In this demo, we installed the latest version available at the time of writing (2.19.4) and then meshed the emojivoto application, showcasing not only logs but also metric visualizations that help SREs understand the flow and health of applications running in the cluster. This is just one of the many benefits your applications can get from using BEL. To learn more about BEL features, check out our docs. You can also try it out for free. Get started today!
Achieving production-grade Linkerd on AWS
In this blog post, we dove into how to architect a comprehensive, production-ready deployment of Buoyant Enterprise for Linkerd (BEL) on Amazon EKS. By taking advantage of purpose-built, managed AWS services (including AWS Private CA for mesh mTLS security, ECR for secure image distribution, and the centralized observability stack of Amazon Managed Prometheus, AWS Managed Grafana, and CloudWatch), we successfully offload important operational burdens. When combined with Kubernetes add-ons like cert-manager, trust-manager, and Grafana Alloy, this deployment provides a scalable, secure, and fully observable service mesh foundation for any enterprise application.
FAQ
Why should I use AWS Elastic Container Registry when running a production-ready service mesh on Amazon EKS?
AWS ECR mirrors critical service mesh and application images into a private registry, which eliminates dependence on public sources, provides security scanning, and ensures control over the software supply chain.
How does AWS Private Certificate Authority secure a production-ready service mesh running on Amazon EKS?
AWS PCA provides a managed, HA CA for issuing and storing private certificates used by Linkerd to provide mTLS between all meshed workloads. Private keys never leave PCA and are fully managed by AWS, eliminating the operational burden and security risk of handling sensitive cryptographic material.

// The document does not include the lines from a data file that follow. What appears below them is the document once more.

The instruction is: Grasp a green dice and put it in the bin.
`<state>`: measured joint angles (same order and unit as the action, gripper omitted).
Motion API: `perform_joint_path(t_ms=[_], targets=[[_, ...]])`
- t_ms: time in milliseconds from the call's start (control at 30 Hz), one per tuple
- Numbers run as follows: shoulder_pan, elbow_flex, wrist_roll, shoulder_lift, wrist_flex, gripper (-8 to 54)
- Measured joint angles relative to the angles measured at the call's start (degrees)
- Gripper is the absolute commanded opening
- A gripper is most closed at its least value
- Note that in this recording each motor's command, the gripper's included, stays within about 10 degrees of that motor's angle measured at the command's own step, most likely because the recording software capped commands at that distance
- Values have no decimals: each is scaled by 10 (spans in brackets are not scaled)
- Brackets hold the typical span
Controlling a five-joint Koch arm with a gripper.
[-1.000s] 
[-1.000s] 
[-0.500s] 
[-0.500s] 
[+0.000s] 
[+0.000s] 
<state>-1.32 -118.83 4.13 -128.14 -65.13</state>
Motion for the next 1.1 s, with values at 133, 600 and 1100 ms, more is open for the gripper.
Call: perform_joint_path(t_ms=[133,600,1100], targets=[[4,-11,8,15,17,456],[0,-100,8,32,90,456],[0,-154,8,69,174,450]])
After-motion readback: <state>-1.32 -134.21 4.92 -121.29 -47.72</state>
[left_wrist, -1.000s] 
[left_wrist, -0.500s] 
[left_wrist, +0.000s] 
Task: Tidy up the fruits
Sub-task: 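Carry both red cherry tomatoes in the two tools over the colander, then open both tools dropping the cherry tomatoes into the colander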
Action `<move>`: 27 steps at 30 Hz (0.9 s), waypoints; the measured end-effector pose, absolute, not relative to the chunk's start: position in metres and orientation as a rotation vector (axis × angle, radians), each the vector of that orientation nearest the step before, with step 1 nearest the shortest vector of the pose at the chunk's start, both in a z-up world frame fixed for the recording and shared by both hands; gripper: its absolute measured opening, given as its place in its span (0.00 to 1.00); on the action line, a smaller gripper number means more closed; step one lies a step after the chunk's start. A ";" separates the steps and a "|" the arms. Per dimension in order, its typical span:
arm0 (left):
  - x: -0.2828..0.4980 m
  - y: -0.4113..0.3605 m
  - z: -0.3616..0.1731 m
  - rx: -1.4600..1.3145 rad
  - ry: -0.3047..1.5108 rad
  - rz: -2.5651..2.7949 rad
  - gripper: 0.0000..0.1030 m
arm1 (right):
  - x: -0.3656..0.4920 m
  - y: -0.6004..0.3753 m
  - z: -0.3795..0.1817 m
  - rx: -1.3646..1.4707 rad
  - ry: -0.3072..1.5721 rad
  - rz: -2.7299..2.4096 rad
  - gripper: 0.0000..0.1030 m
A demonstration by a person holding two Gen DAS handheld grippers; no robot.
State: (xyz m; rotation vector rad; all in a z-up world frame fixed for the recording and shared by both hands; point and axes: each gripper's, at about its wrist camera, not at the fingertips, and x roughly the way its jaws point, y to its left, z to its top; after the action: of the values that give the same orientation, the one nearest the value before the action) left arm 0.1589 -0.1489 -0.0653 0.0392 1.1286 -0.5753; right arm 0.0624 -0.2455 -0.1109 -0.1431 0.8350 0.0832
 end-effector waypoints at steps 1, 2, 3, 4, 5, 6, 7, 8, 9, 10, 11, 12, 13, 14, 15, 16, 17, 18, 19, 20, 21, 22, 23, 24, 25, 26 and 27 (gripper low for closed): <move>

What managed AWS services are recommended for achieving enterprise-grade observability for a service mesh deployed on Amazon EKS?
The recommended services are Amazon Managed Prometheus (scalable metrics storage), AWS CloudWatch (centralized log management & alerting), & Amazon Managed Grafana (unified visualization). They eliminate provisioning, scaling, & patching overhead, letting teams focus on analysis & incident response.
What is the simplest way to deploy a production-ready service mesh on Amazon EKS using all the required AWS managed services?
While it varies based on preferences, IaC options like AWS CloudFormation, Terraform or OpenTofu allow teams to define all the required services in code that can be reviewed, tested, and reapplied consistently across environments, significantly reducing the risk of manual misconfiguration.